The three of them had hashed that out in more detail on the way back from Godfrey Field. The inside parameter for an attack was the planned transfer of the Caraco executive jet from Dulles to Godfrey—1800 hours on the twentieth. The outside parameter was 1300 hours on the twenty-first — the time the jet was scheduled to depart. That was still a big window, so they’d managed to narrow it down even further.
Ibrahim was unlikely to go for a night attack. Whether his targets were cities or military bases, they were always busier and more crowded in daylight. Since there were always more small private planes in the air after the sun rose, a daylight attack also gave his improvised cruise missiles a far better chance of making it all the way to their targets without being challenged. Given the three-hour time difference across the continental United States, the earliest Ibrahim would strike was somewhere around ten or eleven in the morning — East Coast time — on June 21.

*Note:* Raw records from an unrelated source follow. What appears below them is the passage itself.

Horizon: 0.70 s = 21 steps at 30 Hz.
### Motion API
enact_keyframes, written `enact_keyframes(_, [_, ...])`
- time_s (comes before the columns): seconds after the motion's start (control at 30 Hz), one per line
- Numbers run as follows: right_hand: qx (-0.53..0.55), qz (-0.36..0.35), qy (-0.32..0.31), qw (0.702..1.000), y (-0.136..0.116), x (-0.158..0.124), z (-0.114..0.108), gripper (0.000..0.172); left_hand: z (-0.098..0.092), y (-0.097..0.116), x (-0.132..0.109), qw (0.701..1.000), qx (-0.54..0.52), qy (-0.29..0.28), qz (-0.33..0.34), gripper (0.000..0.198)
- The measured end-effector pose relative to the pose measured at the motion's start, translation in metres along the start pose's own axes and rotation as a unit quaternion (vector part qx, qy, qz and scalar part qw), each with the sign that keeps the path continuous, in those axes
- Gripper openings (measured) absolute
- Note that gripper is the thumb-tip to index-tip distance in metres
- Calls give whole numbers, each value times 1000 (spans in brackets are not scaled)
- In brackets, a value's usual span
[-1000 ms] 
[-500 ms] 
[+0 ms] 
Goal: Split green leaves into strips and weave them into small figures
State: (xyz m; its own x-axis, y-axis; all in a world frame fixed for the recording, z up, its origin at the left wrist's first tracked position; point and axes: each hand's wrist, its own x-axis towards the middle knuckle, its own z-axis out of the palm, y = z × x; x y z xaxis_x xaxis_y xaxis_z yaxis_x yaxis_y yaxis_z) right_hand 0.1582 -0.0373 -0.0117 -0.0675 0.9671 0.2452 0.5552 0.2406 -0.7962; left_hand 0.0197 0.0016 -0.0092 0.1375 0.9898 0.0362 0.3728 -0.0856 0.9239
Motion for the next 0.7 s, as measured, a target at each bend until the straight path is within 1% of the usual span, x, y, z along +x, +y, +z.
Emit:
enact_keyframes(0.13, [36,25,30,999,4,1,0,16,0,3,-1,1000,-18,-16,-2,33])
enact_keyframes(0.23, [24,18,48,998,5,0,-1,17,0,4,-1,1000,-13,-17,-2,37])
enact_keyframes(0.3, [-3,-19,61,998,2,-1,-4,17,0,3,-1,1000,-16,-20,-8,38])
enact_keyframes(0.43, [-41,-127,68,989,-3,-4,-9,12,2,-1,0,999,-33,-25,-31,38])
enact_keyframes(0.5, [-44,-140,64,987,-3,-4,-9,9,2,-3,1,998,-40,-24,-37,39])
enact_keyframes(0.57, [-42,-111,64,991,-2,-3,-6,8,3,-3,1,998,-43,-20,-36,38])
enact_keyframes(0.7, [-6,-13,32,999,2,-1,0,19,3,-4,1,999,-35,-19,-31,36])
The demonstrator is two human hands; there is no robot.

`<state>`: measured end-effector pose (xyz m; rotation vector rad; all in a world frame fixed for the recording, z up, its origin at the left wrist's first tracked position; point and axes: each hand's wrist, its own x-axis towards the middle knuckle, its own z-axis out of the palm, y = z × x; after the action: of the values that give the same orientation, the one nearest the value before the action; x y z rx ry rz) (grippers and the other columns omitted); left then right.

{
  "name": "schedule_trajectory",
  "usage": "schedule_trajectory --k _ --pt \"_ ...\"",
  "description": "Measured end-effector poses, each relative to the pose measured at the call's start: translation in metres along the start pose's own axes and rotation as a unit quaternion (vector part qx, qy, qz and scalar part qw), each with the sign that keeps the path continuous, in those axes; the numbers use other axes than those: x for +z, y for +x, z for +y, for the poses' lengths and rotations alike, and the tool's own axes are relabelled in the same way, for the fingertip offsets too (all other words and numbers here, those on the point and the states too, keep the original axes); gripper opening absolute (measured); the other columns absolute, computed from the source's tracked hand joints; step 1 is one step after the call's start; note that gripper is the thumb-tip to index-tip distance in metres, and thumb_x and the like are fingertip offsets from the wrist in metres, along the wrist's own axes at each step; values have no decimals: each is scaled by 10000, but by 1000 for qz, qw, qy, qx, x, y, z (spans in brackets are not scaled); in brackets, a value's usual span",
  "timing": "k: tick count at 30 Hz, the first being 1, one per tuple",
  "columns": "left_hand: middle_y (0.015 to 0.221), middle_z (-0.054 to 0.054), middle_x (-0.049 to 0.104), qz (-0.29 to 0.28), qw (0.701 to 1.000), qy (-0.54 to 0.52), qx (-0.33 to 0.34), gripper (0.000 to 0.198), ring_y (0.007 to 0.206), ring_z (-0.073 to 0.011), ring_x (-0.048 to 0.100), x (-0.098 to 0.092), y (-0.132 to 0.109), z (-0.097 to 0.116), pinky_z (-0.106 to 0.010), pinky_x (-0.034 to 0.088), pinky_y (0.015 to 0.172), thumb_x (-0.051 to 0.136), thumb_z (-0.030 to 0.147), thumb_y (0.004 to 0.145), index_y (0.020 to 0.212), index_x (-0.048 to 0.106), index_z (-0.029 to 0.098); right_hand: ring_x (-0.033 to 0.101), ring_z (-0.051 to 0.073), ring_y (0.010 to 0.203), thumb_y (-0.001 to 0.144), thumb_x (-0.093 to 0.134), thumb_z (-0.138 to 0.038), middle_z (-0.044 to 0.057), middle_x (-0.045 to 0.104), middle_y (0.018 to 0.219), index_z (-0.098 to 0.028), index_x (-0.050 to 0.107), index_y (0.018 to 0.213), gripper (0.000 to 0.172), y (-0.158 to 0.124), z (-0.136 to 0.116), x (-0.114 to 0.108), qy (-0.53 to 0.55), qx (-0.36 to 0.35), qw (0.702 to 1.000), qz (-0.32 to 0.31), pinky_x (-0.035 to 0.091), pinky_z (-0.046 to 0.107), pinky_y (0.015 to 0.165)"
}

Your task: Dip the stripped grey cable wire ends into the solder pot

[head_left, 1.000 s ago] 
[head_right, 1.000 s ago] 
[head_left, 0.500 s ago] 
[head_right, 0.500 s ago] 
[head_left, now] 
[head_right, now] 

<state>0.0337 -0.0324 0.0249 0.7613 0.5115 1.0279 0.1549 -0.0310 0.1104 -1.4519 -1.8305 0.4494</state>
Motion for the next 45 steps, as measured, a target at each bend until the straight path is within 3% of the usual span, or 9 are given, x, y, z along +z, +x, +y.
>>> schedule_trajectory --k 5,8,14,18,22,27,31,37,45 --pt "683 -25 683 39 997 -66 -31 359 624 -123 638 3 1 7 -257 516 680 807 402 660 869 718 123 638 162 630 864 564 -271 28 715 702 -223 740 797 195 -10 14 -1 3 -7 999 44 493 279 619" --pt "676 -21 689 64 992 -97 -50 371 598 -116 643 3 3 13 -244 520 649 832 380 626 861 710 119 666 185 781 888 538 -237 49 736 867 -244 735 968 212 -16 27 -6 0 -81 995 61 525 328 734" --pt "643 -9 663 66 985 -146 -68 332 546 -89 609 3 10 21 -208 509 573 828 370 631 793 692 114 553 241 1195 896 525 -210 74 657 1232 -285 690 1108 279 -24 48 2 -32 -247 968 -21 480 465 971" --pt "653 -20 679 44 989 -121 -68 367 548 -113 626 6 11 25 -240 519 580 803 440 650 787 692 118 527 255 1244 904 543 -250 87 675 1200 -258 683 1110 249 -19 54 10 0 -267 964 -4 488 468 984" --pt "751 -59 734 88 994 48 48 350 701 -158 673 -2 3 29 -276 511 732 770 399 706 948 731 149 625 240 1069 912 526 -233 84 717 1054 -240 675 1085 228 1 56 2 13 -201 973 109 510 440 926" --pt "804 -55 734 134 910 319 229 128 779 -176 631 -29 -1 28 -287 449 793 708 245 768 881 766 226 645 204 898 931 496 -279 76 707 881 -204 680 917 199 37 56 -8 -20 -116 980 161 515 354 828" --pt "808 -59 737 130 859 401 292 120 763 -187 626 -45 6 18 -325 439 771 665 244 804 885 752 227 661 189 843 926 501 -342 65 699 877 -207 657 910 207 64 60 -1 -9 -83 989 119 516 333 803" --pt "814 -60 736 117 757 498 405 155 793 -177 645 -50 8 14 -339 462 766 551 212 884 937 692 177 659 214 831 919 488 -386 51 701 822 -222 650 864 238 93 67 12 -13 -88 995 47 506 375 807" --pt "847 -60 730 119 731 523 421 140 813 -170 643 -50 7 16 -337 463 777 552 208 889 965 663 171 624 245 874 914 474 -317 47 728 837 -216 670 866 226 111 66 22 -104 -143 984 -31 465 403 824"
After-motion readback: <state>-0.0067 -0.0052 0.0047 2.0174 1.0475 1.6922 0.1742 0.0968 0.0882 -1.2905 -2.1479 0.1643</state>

“Which means you want to go in … when?” Farrell asked. Thorn didn’t hesitate. He’d been giving that a lot of thought.
“Around one or two A.M. two days from now — on the twenty-first.”
“That’s cutting it kind of fine, Peter,” Helen warned.
He nodded. “Yeah. But there’s no way we can shave much off that. We need at least a day to find as much gear as we can. And it’ll take us the better part of another day to prep and come up with a workable plan. The way I see it that takes us all the way up to late on the twentieth or very, very early on the twenty-first.”
Farrell arched an eyebrow. “You actually want equipment and time to prep?” He snorted. “Hell, Pete, I was sure you and Helen were going to try to do this armed with a couple of Swiss Army knives, a flashlight, and a baseball bat. You must be getting soft.”
Thorn smiled wryly at his old boss. That was more like
the Sam Farrell he knew. “We’re also going to need another rental car. There’s no way we can get all the gear we’ve got to buy in one pass. I’m afraid your credit cards are going to take another beating, Sam.”
“At this point, money’s the least of my problems,” Farrell muttered. “I still don’t see how we’re going to get through that perimeter fence without tripping every alarm they’ve got,” Helen said quietly, staying focused on the matter at hand. “And if they see us coming, we’re screwed.”’ “True. Getting through the fence is our first big problem.”
Thorn lifted the binoculars again. He studied the fence for a moment longer, then shifted his focus — intently studying the tall oak and pine trees that had been left standing outside the compound to preserve something of the area’s once-rural feel. “So maybe we don’t go through the fence …”
The White House (H MINUS 47)
Richard Garrett tracked his chosen prey to a table in the White House mess.
He’d used his pass to get by the Secret Service guards at the main entrance. The White House pass, left over from his days in the administration and never revoked, was one of his prized possessions.
His ability to hobnob at will with top executive branch officials had added hundreds of thousands of dollars to his annual income during his days as a lobbyist-for-hire. Now that he represented Caraco’s interests full-time, it generated hundreds of thousands of dollars more in annual bonuses from Prince Ibrahim al Saud.
Garrett took the empty chair across from John Preston, the President’s Chief of Staff. “John, you’ve got a problem. A big problem.”
Caught off guard, Preston nearly choked on a mouthful of soup and hurriedly daubed at his mouth with a napkin. “Jesus, Dick, I’m eating my lunch here! Can’t this wait until later in the day?”
“No, it can’t.”
Preston sighed. “I assume this is about the dead guy out in the woods.